How many lines in the material below include the word "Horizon"? Give only the number.

*** Provided information Section Begins ***

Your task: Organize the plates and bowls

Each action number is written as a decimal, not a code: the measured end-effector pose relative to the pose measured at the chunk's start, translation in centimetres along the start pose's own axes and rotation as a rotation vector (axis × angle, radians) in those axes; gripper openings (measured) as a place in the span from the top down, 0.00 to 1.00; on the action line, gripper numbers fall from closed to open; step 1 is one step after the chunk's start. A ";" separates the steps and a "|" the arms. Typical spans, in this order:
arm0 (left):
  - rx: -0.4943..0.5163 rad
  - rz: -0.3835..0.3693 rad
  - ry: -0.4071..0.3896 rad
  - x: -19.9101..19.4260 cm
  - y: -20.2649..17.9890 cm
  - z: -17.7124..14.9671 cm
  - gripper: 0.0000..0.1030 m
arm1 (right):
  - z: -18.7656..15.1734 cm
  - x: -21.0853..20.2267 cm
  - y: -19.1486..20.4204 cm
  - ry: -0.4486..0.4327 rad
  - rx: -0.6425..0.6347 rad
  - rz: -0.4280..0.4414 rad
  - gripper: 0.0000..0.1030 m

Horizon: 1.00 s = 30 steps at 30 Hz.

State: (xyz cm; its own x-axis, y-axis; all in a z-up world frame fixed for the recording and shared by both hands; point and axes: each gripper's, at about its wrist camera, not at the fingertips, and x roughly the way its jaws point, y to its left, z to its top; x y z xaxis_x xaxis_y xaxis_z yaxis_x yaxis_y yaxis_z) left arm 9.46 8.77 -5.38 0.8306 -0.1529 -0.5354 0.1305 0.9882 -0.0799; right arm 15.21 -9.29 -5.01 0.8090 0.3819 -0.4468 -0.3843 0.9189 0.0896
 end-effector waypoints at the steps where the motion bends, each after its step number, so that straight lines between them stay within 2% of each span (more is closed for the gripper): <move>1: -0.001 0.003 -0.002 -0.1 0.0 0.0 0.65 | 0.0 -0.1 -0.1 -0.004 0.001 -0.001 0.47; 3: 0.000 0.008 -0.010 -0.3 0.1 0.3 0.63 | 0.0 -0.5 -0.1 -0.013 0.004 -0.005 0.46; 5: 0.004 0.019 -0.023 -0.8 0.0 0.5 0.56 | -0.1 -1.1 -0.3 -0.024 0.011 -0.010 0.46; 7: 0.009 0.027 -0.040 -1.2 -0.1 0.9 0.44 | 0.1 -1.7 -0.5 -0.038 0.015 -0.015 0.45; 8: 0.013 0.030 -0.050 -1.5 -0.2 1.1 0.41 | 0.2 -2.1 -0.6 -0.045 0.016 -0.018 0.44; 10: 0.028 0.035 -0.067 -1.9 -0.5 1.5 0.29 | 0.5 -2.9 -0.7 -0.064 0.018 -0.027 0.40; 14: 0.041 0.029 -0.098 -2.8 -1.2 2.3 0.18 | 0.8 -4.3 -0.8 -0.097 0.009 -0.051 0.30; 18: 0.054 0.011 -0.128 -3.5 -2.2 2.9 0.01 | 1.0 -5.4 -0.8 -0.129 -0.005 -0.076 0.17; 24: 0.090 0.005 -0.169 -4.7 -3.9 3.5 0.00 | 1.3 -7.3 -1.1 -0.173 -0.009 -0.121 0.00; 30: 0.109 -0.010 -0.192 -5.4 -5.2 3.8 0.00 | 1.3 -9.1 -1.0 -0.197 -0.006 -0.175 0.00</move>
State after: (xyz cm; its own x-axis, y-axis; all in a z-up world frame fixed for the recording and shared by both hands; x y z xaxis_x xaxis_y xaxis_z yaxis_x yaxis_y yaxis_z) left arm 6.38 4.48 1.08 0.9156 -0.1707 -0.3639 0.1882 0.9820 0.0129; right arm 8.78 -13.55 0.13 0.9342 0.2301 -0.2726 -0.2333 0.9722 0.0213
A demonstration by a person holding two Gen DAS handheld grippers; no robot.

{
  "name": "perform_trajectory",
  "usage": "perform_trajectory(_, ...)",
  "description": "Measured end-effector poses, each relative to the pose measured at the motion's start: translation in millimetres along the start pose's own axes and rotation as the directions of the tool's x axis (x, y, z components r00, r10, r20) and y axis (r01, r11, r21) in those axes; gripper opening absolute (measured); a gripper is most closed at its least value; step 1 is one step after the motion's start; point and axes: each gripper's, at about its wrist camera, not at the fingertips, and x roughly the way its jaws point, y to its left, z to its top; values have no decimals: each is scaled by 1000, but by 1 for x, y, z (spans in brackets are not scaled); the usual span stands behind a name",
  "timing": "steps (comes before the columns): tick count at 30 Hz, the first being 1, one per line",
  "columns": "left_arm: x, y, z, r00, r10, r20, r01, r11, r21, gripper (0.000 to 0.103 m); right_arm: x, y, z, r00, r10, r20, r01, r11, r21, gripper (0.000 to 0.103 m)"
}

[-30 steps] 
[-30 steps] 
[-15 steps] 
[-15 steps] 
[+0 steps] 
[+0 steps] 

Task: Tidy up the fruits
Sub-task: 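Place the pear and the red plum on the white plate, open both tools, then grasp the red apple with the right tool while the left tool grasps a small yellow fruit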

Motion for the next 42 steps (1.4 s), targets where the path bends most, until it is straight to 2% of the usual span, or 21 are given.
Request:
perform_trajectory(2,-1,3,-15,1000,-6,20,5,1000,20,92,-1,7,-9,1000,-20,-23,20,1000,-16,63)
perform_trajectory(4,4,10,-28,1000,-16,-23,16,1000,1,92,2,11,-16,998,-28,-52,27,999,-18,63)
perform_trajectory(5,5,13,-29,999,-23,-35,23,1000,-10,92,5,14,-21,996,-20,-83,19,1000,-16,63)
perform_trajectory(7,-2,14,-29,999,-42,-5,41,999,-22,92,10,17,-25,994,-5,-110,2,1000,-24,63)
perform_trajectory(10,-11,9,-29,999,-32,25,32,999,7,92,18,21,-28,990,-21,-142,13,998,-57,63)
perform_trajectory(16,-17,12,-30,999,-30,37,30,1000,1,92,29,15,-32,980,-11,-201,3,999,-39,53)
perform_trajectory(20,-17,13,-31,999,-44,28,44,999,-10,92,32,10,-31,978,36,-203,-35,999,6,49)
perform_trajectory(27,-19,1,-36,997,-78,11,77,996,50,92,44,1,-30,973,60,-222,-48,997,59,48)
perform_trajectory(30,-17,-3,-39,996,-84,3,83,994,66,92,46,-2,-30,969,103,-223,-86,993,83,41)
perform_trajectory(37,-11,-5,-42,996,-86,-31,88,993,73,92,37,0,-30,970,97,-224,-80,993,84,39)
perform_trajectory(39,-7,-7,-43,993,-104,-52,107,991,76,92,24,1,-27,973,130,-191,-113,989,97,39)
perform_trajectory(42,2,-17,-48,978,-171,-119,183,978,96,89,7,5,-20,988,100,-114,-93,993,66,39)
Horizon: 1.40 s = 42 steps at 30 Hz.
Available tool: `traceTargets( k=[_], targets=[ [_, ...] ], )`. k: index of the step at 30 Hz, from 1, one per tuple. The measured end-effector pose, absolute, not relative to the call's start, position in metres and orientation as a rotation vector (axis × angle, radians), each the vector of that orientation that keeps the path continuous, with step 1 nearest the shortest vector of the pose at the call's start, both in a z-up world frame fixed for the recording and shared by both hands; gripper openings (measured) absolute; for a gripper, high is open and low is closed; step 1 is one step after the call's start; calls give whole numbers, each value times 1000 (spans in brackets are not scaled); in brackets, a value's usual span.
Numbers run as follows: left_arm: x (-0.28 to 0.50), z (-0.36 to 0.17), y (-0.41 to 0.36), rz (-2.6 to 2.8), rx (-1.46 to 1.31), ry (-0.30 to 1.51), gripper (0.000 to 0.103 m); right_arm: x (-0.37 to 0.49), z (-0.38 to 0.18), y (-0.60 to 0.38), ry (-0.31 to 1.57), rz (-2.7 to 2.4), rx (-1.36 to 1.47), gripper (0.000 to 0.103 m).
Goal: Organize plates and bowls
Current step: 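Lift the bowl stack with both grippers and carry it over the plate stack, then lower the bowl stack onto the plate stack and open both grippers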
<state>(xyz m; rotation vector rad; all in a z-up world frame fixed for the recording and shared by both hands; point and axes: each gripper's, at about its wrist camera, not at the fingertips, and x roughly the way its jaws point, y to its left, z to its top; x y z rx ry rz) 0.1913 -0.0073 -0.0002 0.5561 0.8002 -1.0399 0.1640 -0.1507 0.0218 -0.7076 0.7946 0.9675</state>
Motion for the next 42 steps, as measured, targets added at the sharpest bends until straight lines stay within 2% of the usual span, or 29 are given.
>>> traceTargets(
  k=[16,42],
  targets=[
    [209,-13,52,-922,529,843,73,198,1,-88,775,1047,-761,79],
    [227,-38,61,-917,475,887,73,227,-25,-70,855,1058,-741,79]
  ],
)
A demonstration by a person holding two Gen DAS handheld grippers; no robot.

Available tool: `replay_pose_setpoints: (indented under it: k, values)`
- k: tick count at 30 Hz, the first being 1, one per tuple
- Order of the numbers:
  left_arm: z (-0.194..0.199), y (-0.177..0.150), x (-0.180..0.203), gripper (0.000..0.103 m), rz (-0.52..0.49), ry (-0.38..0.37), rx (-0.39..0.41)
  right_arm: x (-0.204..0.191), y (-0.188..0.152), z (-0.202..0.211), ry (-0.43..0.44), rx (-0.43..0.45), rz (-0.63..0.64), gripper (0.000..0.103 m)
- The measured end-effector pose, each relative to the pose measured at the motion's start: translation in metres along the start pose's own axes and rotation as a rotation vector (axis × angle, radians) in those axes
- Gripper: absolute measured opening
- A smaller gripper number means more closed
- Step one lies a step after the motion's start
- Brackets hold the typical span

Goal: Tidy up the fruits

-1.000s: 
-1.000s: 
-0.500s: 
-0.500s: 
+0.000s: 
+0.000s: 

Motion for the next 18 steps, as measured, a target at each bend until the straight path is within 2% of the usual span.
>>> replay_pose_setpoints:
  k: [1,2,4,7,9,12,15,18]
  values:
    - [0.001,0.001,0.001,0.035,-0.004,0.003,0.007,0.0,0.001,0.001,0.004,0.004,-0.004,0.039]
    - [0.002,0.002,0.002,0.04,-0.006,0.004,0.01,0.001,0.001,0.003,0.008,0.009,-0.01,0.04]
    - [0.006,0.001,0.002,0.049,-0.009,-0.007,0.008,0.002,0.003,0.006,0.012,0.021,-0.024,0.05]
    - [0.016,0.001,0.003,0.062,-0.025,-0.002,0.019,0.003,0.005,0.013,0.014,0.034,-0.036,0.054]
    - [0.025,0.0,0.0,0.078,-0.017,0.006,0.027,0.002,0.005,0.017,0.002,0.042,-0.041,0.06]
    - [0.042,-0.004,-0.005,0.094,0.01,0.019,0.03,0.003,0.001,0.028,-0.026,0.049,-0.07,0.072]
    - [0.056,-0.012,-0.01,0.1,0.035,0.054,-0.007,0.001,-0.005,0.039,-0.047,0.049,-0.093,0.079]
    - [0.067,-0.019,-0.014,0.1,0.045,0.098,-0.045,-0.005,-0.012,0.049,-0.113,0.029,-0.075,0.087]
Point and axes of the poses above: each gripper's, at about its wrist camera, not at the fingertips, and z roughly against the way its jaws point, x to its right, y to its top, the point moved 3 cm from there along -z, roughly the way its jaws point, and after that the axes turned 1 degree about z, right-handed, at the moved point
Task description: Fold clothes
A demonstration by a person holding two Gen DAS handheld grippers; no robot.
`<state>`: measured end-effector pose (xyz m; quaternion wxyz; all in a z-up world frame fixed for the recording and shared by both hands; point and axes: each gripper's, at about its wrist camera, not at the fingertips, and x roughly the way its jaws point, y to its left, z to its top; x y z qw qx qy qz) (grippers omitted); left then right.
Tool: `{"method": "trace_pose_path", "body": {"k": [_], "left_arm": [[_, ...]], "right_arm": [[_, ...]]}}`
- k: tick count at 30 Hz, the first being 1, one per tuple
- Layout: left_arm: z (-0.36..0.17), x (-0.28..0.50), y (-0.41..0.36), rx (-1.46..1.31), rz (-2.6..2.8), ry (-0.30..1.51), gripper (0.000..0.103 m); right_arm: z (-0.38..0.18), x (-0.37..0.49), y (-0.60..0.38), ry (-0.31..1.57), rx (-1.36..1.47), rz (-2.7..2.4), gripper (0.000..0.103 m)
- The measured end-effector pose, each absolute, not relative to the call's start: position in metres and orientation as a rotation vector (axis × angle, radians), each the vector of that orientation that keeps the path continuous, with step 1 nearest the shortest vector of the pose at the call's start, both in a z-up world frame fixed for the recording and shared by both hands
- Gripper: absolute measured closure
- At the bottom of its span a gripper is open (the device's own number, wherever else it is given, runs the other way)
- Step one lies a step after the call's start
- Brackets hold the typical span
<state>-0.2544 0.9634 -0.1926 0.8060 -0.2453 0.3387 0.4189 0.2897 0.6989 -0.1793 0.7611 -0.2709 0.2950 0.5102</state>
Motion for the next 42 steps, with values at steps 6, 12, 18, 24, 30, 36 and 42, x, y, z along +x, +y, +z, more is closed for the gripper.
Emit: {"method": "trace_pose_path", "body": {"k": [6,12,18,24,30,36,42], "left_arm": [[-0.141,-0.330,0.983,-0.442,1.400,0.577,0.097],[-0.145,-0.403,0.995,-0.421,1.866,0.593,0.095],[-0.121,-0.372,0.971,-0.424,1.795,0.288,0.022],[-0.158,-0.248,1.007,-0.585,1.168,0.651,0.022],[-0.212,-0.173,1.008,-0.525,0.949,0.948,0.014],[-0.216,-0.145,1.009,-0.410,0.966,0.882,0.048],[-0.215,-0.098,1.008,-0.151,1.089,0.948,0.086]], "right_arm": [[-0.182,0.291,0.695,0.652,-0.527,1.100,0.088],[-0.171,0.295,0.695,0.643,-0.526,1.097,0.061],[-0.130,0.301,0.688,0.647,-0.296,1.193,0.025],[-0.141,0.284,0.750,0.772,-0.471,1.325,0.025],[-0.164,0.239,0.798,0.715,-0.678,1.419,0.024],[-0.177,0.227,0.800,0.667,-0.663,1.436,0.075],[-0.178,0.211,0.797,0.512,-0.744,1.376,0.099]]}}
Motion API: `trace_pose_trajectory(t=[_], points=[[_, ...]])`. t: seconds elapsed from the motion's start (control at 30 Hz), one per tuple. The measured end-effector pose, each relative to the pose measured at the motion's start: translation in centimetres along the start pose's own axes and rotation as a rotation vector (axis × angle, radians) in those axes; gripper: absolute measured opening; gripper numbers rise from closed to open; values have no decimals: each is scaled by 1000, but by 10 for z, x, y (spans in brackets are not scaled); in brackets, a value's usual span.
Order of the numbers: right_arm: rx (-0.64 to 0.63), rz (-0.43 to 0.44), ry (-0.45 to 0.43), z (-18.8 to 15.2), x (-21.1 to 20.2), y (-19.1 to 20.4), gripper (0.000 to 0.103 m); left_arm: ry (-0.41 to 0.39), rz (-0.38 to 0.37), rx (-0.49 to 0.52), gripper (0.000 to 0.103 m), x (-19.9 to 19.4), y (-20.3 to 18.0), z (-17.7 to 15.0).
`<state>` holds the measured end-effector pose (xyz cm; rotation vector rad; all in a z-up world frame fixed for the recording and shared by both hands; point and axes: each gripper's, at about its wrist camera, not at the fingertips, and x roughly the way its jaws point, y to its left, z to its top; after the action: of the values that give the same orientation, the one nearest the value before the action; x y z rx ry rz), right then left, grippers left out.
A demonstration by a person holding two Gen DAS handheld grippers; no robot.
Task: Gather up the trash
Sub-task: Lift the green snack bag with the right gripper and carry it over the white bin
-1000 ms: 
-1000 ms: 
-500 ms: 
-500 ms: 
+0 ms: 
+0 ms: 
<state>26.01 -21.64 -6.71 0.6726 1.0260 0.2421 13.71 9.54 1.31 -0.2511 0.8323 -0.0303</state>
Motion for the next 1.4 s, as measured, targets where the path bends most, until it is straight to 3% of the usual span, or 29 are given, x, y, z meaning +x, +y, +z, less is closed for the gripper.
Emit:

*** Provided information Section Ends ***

» Exercise answer
2